Mediocrity at its best...

I was the older of us two siblings. My brother was younger than me, by a good four years, but as far as talent and genius was concerned, he must have been ahead by atleast a decade. He was a student, par excellence, possessed a golden voice, which though had not received any formal training, could mesmerize any audience. He could play the tabla and the pakhawaj, and was also the best NCC cadet, in the last years of his school. My bro was passionate about trekking, photography and also managed to represent the Medical College Students Union, for a few years. To put it shortly, he excelled in everything, he put his head into. Despite the fact that he was involved in so many activities, he nevertheless has managed to evolve as a scientist of certain reckoning, today.
I was always, wanting to be, what my brother was like. I longed for all the adulation and importance bestowed on him, by all and sundry, and especially from my parents, I longed for a word of appreciation. Slowly and unknowingly, I started looking down on my own identity and in the process, started losing out on my self esteem. I was emulating and living a personality, which was not my own. When, I come to think of it now, I was not a run-of-the-mill student, either. I earned recognition at school as a good singer, won a prize for writing, and was very interested in quizzing. However, I was so engrossed in donning a pseudo personality, that I failed to identify my own real qualities, believe in them and to nurture them. I failed out on creating an identity for myself.
Time for some introspection and catharsis....Although, it is a boon to be able to excel in many spheres, when one is spoilt with choices, it is important to remember, that, each one has the potential to nurture mediocrity into talent. what is needed is belief in oneself, and the ability to focus and persevere.

Author: Jayeeta Sinha Roy

Monday, March 21, 2011

The Minority Community

I had gone out shopping with my mother, a few months back, and I witnessed something, which perhaps, keep happening around us, but which we fail to observe.

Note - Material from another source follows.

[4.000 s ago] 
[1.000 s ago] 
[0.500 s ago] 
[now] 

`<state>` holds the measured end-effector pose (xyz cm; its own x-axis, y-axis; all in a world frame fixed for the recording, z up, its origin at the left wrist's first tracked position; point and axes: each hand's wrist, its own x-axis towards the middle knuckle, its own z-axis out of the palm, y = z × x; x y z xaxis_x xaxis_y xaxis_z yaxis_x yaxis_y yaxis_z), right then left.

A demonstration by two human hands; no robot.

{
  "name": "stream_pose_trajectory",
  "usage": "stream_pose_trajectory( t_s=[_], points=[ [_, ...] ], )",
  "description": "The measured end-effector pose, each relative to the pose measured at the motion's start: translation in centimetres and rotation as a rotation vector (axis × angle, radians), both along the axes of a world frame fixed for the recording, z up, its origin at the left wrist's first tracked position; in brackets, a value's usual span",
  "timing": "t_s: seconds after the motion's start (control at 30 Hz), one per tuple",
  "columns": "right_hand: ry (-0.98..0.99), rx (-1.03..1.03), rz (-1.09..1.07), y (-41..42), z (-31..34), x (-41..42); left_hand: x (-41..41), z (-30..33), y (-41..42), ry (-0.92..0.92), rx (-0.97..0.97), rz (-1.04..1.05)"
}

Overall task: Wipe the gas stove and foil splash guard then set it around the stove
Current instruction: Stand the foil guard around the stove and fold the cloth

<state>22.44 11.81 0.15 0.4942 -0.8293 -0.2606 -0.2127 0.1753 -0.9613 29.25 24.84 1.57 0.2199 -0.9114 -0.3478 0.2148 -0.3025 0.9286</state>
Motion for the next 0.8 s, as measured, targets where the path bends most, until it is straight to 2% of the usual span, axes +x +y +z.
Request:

It is about this peculiar nature of instant bonding, that aged people seem to strike-up between themselves.
As we were seated in a bus, I noticed my mother smiling at a lady, approximately her age, who was having difficulty alighting the bus. As The lady smiled back at my mother, I was a bit perplexed and asked her, if the lady was an acquaintance. My mother retorted that this was the first time that she had set eyes on this lady.
That very day, as we were, waiting for the jewelery to be packed, at the jewelry shop, entered an aged lady, with a teenager, who plonked on the sofa next to us, and promptly engaged herself in an intense conversation over her cellphone, blissfully unaware of the surroundings. Very soon, the same ritual followed. The lady smiled at my mother, my mother smiled back and the struck up a conversation, with the ease, resembling the ease between two school friends, meeting after years. Soon their conversation inevitably steered towards the ills of the cell phone fixation of the present generation, and its impending doom on the social relationship structure.
This bonhomie, amongst complete strangers, left me somewhat baffled, as we were a generation, that, hardly ever ventured to do anything, without a reason, or a dime, oops, rhyme. We hardly, had the time or the inclination, to greet total strangers. And come to think of it, Why should we? There were so many stressful situations to attend to, in our everyday schedules, when we had time between our phone calls. How did these people manage to take things so easy, relax and loosen up, under such stressful day to day existence? Maybe, like all other minority communities, they loved to huddle together and bond big time.... I comforted, myself....However, Even as I pondered, at my realization, I observed that it was laced with a tinge of jealousy. I wistfully acknowledged to myself, that this bonhomie was something, that I would have gladly liked to share, but was something, that perhaps, I would never achieve.

Till Death Do Us Part

The faint glow of the setting sun glistened on the ripples of the Jhelum, as the ripples moves away one by one. The wind coming from the ...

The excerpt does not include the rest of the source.